**YOUR TASK**
From the listing below, pull each line that includes "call".
*** Block opens ***
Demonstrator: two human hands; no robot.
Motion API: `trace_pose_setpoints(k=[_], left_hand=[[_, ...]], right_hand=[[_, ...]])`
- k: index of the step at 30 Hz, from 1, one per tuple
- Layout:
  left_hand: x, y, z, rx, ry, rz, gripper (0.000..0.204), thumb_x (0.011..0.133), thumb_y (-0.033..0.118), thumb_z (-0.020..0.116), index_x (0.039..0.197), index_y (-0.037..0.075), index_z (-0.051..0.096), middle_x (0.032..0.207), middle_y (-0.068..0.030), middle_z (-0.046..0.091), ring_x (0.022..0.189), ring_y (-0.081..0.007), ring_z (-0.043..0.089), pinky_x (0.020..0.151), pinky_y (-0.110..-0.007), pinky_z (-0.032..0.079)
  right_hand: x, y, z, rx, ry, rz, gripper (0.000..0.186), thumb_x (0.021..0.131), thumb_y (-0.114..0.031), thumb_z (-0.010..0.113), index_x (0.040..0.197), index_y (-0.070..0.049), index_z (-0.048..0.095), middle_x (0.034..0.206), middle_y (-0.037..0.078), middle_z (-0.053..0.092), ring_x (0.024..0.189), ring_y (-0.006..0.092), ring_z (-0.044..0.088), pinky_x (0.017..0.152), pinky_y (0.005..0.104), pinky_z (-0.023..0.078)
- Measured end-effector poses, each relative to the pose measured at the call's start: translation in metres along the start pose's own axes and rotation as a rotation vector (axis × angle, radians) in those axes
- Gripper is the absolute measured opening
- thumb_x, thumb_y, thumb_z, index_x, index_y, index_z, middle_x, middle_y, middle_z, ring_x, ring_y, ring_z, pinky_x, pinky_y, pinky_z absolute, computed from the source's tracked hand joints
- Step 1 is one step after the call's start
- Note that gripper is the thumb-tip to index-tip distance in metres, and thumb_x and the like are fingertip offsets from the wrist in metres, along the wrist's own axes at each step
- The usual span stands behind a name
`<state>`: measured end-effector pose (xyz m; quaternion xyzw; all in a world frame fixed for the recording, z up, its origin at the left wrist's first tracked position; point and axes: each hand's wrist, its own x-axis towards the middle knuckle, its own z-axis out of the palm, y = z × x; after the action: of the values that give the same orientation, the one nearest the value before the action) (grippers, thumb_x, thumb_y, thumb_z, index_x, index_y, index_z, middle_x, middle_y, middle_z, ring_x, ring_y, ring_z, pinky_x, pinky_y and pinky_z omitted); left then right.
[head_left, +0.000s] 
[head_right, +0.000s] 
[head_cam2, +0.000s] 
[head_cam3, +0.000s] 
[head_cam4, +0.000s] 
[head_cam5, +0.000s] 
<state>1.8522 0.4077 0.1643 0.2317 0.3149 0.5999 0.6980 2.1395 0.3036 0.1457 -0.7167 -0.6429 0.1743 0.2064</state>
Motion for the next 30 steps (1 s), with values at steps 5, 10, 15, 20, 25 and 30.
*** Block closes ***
**REPLY TO THE TASK**
- Measured end-effector poses, each relative to the pose measured at the call's start: translation in metres along the start pose's own axes and rotation as a rotation vector (axis × angle, radians) in those axes
- Step 1 is one step after the call's start

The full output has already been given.